O Papa Bonifácio VIII (1294-1303), famoso pela tenacidade e intransigência de suas atitudes, foi um dos que mais reprimiram os excessos dos lnquisidores, mandando examinar, ou simplesmente anulando, sentenças proferidas por estes. O Concílio regional de Narbona (França) em 1243 promulgou 29 artigos que visavam a impedir abusos do poder.

Entre outras normas, prescrevia aos lnquisidores só proferissem sentença condenatória nos casos em que, com segurança, tivessem apurado alguma falta, "pois mais vale deixar um culpado impune do que condenar um inocente" (cânon 23). Dirigindo-se ao Imperador Frederico II, pioneiro dos métodos inquisitoriais, o Papa Gregório IX aos 15 de julho de 1233 lhe lembrava que "a arma manejada pelo imperador Não devia servir para satisfazer aos seus rancores pessoais, com grande escândalo das populações, com detrimento da verdade e da dignidade imperial" (ep. saec.

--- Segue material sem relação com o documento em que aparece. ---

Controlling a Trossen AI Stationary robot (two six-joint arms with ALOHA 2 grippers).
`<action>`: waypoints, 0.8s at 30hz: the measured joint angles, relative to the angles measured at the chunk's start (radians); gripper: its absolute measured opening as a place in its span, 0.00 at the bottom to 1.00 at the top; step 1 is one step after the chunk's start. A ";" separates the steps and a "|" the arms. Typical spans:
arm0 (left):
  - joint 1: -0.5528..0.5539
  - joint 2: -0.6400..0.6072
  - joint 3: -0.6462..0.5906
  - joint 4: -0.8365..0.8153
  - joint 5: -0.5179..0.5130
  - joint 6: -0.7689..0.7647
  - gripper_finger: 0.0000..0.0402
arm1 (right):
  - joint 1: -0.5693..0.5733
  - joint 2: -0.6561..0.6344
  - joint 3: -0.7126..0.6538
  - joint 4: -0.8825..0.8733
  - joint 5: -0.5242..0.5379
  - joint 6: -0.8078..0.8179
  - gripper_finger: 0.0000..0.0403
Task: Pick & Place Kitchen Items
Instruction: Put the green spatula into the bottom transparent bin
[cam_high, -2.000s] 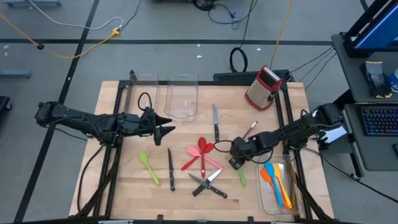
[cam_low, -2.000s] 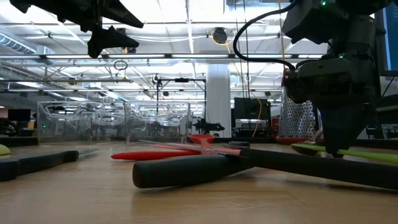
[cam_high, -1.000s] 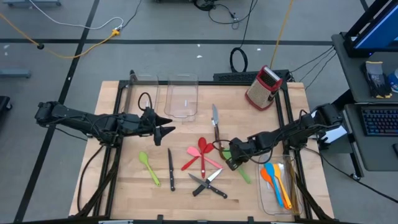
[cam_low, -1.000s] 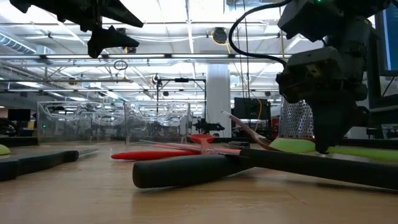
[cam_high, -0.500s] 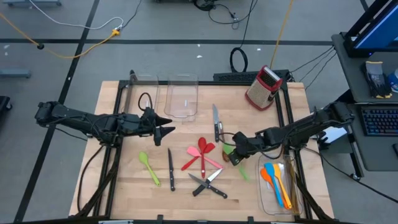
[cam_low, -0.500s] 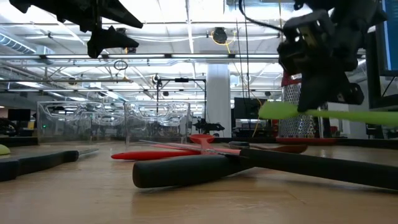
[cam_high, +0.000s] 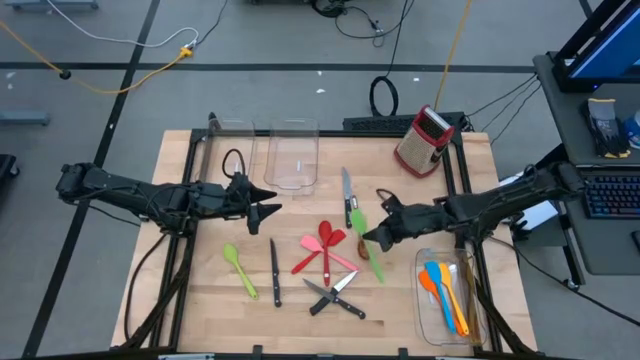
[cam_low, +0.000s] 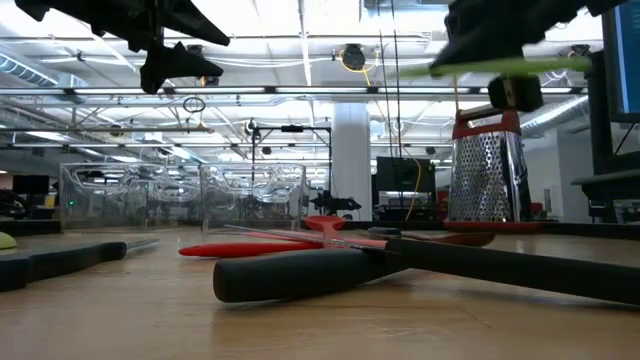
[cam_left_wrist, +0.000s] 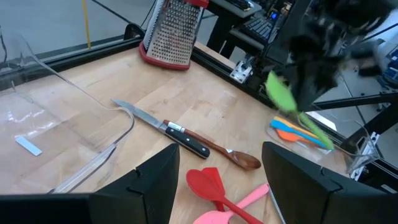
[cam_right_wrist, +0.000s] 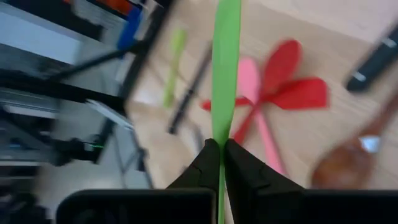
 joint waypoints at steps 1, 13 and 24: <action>0.000 0.000 0.000 0.000 0.000 0.000 0.58 | 0.000 -0.010 0.000 0.014 0.000 -0.007 0.00; 0.000 0.000 0.000 -0.007 0.000 -0.004 0.58 | 0.000 -0.078 -0.001 0.341 -0.103 -0.186 0.00; 0.000 0.000 0.000 -0.007 0.000 -0.004 0.58 | 0.002 -0.082 -0.098 0.844 -0.276 -0.273 0.00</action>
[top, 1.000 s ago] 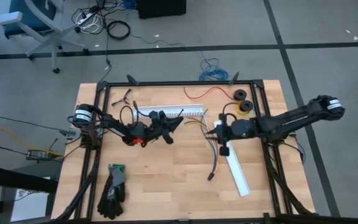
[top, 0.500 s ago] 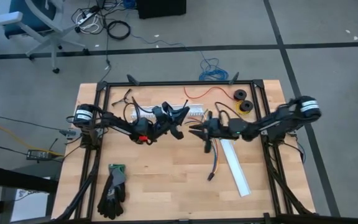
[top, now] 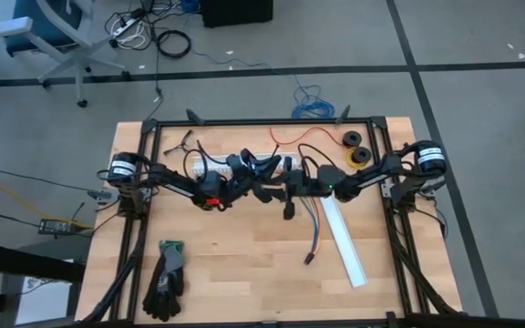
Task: Ziptie cables
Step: Wrap the cable wires with black zip tie
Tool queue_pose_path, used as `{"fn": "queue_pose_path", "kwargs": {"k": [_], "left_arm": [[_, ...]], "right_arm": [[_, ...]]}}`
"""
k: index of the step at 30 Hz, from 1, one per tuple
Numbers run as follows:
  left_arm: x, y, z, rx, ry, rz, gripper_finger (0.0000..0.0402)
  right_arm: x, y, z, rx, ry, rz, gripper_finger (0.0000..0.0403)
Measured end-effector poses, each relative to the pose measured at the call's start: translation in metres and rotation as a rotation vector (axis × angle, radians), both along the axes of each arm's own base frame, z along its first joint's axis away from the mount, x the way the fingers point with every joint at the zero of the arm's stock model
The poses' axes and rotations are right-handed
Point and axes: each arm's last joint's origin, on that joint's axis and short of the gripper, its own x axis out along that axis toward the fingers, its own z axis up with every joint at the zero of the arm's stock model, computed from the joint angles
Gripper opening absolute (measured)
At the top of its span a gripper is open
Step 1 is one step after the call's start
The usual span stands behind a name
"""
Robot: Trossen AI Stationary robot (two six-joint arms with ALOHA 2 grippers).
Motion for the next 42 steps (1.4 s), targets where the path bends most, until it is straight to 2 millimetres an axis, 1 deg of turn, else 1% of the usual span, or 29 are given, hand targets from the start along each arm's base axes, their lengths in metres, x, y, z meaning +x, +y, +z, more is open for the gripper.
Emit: {"fn": "queue_pose_path", "kwargs": {"k": [5,9,15,17,22,27,32,36,42], "left_arm": [[-0.001,0.002,0.0,-0.072,-0.049,-0.039,0.0007],[-0.002,0.005,0.0,-0.107,-0.081,-0.059,0.0007],[-0.003,0.005,0.003,-0.143,-0.138,-0.135,0.0007],[-0.003,0.006,0.003,-0.161,-0.153,-0.167,0.0007],[-0.001,0.009,0.006,-0.167,-0.176,-0.218,0.0007],[0.004,0.009,0.019,-0.109,-0.209,-0.288,0.0007],[0.007,0.009,0.029,-0.044,-0.219,-0.249,0.0007],[0.009,0.009,0.036,-0.002,-0.224,-0.221,0.0007],[0.01,0.009,0.039,0.018,-0.225,-0.207,0.0007]], "right_arm": [[-0.003,-0.008,-0.004,-0.01,0.017,0.041,0.0075],[-0.004,-0.012,-0.004,-0.016,0.008,0.083,0.0075],[-0.007,-0.024,-0.001,-0.027,-0.015,0.245,0.0075],[-0.007,-0.028,-0.001,-0.031,-0.01,0.267,0.0075],[-0.007,-0.032,-0.005,-0.06,0.025,0.256,0.0075],[-0.007,-0.032,-0.007,-0.08,0.042,0.253,0.0075],[-0.006,-0.03,-0.007,-0.073,0.039,0.187,0.0075],[-0.005,-0.025,-0.006,-0.106,0.034,0.152,0.0075],[0.002,-0.025,0.005,-0.105,-0.006,0.134,0.0075]]}}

XIII 538-550).

Bibliografia

As partes sobre a síntese da Justiça Feudal e a Justiça Eclesiástica foram retiradas de mais de 15 obras, entre essas, destaco "A Inquisição em Seu Mundo", da Editora Saraiva, escrito por João Bernardino Gonzaga, professor de história da USP. História da Igreja, de Daniel-Rops, de 1960. Maellus Maleficarum, de James Sprenger, de 1991. Ordenações Francesas e Ordenações Filipinas, documentos de época.

A parte do exame crítico sobre a Santa Inquisição foi retirada, entre outros, do site Veritatis Splendor e de artigos de Dom Estêvão Bittencourt, OSB.

Me desculpem pelo grande tamanho dos posts, mas o assunto é extremamente extenso, e sinto não ter sido trabalho desperdiçado.